## Your assignment
Please copy out all lines of the entries that contain the word "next".

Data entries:
━━━━

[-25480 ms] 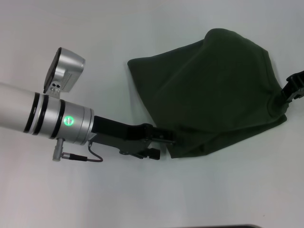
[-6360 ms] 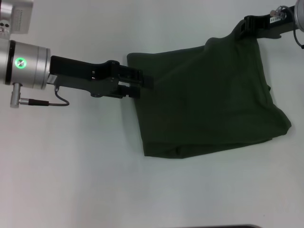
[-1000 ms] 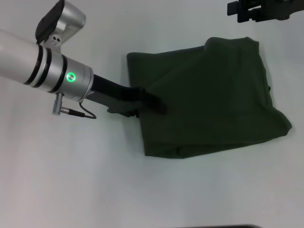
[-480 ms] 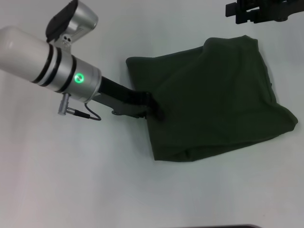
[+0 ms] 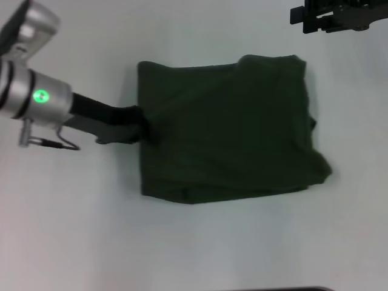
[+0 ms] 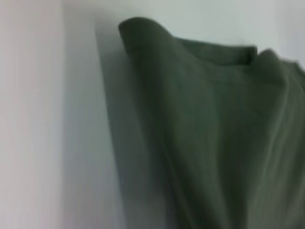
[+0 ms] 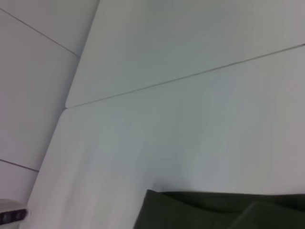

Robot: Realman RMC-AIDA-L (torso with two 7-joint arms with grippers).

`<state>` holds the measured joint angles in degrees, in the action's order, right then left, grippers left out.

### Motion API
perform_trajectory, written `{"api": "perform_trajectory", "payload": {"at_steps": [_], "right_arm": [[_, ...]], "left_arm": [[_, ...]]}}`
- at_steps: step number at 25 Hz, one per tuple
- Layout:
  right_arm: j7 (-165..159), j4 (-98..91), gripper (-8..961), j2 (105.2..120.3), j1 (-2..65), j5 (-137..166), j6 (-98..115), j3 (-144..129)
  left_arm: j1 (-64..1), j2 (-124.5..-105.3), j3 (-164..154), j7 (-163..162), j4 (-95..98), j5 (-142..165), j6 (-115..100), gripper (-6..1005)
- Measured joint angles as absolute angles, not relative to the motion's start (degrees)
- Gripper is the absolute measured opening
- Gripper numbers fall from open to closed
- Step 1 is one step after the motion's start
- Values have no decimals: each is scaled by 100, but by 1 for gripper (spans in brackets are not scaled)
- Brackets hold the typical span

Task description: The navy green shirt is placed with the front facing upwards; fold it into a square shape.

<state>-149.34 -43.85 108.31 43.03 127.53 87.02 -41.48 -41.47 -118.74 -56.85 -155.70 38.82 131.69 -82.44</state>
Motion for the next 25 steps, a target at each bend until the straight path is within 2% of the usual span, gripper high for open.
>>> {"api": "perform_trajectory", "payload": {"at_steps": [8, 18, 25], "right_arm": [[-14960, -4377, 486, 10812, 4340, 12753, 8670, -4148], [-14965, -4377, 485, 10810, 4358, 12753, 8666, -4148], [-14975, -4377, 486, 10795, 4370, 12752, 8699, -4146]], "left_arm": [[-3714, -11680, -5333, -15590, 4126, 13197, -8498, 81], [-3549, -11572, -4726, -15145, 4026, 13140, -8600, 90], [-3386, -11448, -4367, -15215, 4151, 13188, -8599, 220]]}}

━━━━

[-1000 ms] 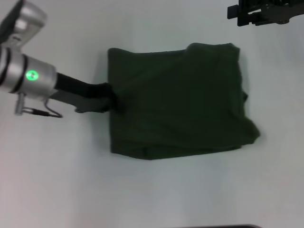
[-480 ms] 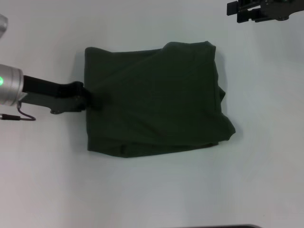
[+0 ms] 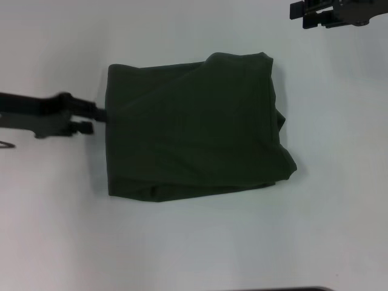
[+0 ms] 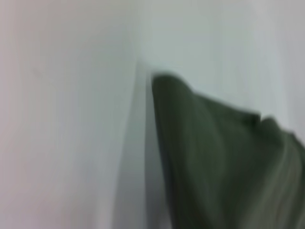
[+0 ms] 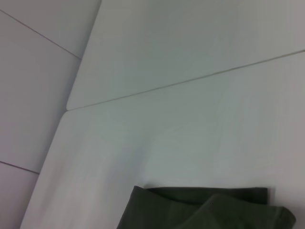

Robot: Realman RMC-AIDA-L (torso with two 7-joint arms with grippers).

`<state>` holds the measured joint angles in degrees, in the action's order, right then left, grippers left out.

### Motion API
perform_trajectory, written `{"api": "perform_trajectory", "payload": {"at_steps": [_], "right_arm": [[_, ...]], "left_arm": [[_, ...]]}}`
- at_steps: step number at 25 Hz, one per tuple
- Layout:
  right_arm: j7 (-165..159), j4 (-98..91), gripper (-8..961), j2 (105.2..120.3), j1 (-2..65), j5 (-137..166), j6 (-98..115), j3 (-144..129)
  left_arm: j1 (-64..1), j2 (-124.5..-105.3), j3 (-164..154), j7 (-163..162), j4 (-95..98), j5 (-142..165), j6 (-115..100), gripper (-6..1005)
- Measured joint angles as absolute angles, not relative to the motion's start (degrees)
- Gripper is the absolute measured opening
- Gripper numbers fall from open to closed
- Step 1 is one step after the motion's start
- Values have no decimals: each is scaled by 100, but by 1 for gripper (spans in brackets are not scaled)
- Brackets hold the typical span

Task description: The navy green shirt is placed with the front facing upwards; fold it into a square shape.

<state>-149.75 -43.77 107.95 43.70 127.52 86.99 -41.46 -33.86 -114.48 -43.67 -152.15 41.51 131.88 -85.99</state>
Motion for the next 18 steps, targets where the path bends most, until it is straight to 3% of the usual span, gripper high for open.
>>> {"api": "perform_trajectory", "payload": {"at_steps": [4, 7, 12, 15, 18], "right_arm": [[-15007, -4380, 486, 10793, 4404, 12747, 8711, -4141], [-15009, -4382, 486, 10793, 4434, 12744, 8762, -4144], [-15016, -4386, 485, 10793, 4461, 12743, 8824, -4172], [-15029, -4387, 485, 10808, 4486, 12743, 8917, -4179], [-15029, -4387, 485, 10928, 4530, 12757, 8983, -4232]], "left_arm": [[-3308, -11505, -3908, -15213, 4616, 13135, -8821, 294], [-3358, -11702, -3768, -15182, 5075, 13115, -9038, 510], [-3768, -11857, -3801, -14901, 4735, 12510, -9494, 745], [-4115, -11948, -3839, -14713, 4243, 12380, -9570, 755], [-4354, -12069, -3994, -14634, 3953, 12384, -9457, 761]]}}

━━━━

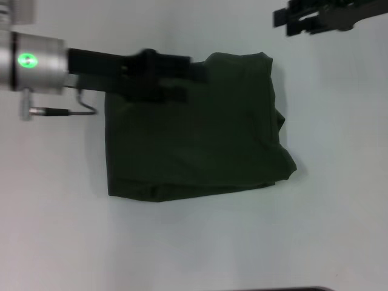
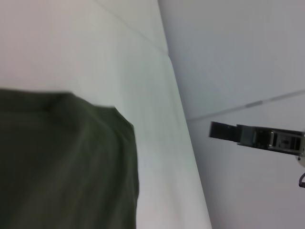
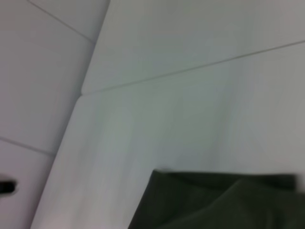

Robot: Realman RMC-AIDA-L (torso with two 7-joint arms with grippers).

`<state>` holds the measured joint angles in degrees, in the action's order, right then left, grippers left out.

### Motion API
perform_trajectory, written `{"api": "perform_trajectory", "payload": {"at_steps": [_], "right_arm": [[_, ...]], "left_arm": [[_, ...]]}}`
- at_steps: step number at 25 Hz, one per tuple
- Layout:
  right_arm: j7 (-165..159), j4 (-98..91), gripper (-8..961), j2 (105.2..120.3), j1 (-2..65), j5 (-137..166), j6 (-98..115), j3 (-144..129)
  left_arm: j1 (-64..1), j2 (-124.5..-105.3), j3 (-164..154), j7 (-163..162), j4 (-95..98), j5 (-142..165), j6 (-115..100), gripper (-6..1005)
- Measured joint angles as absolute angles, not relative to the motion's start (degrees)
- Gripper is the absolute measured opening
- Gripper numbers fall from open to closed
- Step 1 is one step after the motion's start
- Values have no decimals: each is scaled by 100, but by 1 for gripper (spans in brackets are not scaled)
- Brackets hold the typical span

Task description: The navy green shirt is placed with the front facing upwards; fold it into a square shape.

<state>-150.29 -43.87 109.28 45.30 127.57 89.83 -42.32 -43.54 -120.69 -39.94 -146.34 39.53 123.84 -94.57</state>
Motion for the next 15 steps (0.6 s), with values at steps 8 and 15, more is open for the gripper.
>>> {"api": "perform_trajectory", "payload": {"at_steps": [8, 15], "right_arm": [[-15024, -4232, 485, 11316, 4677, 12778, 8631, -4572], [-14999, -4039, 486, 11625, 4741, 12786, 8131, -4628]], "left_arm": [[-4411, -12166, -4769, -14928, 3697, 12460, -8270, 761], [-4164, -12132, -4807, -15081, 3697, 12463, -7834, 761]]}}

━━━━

## Output
Motion for the next 25 steps, a target at each bend until the straight path is within 2% of the usual span, gripper high for open.
Motion for the next 18 steps, targets where the path bends most, until it is straight to 3% of the usual span, gripper high for open.
Motion for the next 15 steps (0.6 s), with values at steps 8 and 15, more is open for the gripper.

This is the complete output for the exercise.